Dr. Steven Hamburg, chief scientist for the Environmental Defense Fund (EDF), does a lot of traveling. Often when he checks into his hotel room, the lights are already on and the temperature is set at a cool 65 degrees.
Is this a welcoming, inviting gesture from the hotel employees? Or is it an example of the climate change challenge?
“The issue is not about utilities, but social norms,” Hamburg said at a School of Social Work lecture. “How can we realign our values to make a difference in climate change and its impact? What kinds of things can we do to reduce energy and why don’t we do them?
“We are wasting money and wasting carbon all to the detriment of our community,” he said. “There is an enormous amount of money to be saved and a lot of carbon to be saved — if we understand how to do it.”
Hamburg was on campus to deliver the Dean Jack Otis Social Problem and Social Policy Lecture in the School of Social Work. The lecture was sponsored by the Center for Sustainable Development and the School of Architecture. Otis, who was dean of Social Work from 1965-77, died earlier this year. He established a permanent endowment for the lecture series to inspire academic attention to social problems, and had a strong interest in climate change.
Hamburg, whose talk was titled “Can Facing the Climate Challenge Result in Greater Social Equity?” discussed Wal-Mart’s efforts to reduce energy use across the country by promoting the use of compact fluorescent lamps in at least 100 million homes. “They are saving customers money that normally would have gone to utilities companies.”
Wal-Mart is aligning good environmental policy with good corporate policy, Hamburg said.

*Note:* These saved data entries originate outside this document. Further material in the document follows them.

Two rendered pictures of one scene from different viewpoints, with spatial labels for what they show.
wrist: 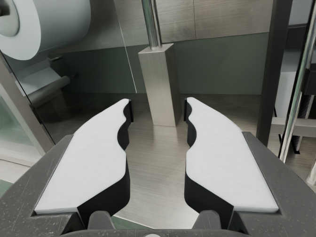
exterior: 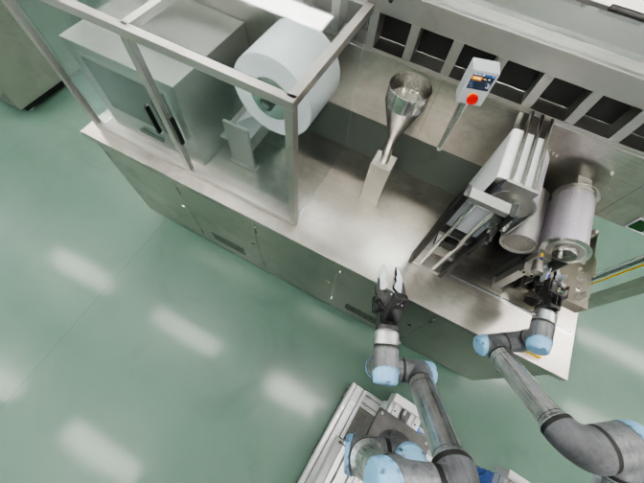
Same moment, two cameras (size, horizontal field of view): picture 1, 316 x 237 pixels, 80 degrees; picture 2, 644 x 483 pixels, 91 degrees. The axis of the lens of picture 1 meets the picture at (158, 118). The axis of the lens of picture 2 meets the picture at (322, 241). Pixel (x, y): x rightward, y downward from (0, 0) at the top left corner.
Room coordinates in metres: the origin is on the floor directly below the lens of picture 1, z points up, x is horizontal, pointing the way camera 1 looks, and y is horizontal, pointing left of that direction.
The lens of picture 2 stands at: (-0.26, 0.29, 2.21)
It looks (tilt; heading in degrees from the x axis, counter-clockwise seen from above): 64 degrees down; 352
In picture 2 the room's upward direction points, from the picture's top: 9 degrees clockwise
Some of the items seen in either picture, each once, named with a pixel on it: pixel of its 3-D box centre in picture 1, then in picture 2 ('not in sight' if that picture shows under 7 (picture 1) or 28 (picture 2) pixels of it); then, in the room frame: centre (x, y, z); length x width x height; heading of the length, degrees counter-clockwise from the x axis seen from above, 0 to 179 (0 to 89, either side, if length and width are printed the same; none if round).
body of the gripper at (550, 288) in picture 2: not in sight; (549, 297); (0.06, -0.62, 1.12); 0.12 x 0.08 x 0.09; 152
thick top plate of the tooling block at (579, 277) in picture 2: not in sight; (568, 262); (0.25, -0.86, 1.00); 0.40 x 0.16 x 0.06; 152
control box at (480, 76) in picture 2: not in sight; (476, 84); (0.47, -0.15, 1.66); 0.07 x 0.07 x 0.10; 78
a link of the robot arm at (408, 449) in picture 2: not in sight; (403, 461); (-0.46, -0.06, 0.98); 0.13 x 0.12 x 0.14; 83
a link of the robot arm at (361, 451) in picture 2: not in sight; (379, 470); (-0.45, 0.07, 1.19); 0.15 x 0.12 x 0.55; 83
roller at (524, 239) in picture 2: not in sight; (525, 218); (0.36, -0.58, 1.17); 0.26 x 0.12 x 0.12; 152
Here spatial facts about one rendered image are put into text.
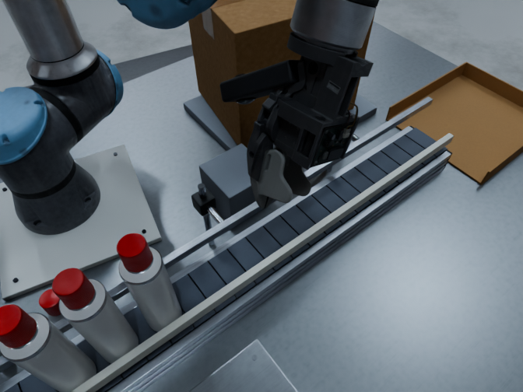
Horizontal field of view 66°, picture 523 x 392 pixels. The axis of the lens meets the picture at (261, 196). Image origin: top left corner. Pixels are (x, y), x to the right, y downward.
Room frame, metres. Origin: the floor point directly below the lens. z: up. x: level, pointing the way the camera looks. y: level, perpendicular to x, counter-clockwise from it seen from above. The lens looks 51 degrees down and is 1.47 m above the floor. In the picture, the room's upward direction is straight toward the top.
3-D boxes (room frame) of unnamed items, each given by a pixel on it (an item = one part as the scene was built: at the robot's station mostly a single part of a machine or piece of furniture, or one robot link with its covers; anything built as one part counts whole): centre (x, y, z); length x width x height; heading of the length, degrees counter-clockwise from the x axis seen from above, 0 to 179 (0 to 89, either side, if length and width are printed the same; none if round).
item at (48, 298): (0.28, 0.34, 0.85); 0.03 x 0.03 x 0.03
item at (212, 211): (0.38, 0.08, 0.91); 0.07 x 0.03 x 0.17; 38
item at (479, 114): (0.73, -0.49, 0.85); 0.30 x 0.26 x 0.04; 128
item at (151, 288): (0.24, 0.14, 0.98); 0.05 x 0.05 x 0.20
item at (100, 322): (0.19, 0.20, 0.98); 0.05 x 0.05 x 0.20
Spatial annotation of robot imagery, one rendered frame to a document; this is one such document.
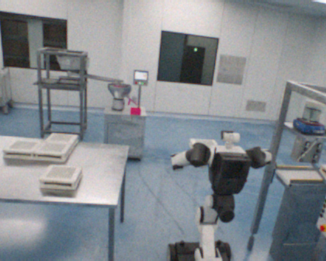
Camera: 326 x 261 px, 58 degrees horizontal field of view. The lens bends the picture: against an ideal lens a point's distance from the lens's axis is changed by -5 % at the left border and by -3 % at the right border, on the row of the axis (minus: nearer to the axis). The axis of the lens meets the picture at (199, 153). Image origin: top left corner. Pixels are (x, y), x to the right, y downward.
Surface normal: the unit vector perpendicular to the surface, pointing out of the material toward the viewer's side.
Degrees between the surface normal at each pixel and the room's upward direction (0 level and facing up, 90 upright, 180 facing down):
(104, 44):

As a faculty member at Brown University, Hamburg started a program — Project 20/20 — aimed at retrofitting lighting in low-income Rhode Island residences with the goal of reducing greenhouse gas emissions of the greater Providence community. At no cost to residents, Brown students installed compact fluorescent lamps, which generated immediate savings on monthly utility bills. The project was partially funded by a grant from the Wal-Mart Foundation.
Normally the compact fluorescent lamps, which cost more than traditional incandescent bulbs, have been hard to promote to families of limited resources. Project 20/20 helped overcome this problem by providing them free to the families, while educating the community about the economic and environmental benefits of adopting compact fluorescent bulbs. Residents could save about $10 to $15 a month on their electricity bills.
Most households, he said, can reduce energy use by 30 percent.
People tend not to recognize, Hamburg said, that there is a lot of opportunity to reduce energy dependence, and people in low-income households have the most to gain by changing.
“Those with the least don’t have a voice in the conversation,” Hamburg said. “And, yet, they have the most to lose if the issues aren’t addressed.
“We have to work from the bottom up. We will not be able to integrate the needs of society and climate change challenges unless they are linked together.”
Hamburg is the EDF’s public voice for its commitment to science-based advocacy. He is an ecosystem ecologist specializing in the impacts of disturbance on forest structure and function and has published widely, including articles in Nature and Science. The EDF represents more than 700,000 members who use science, economics and law to create equitable and cost-effective solutions to environmental problems. Forty years ago the organization won a ban on DDT, the pesticide that Rachel Carson warns about in “Silent Spring.”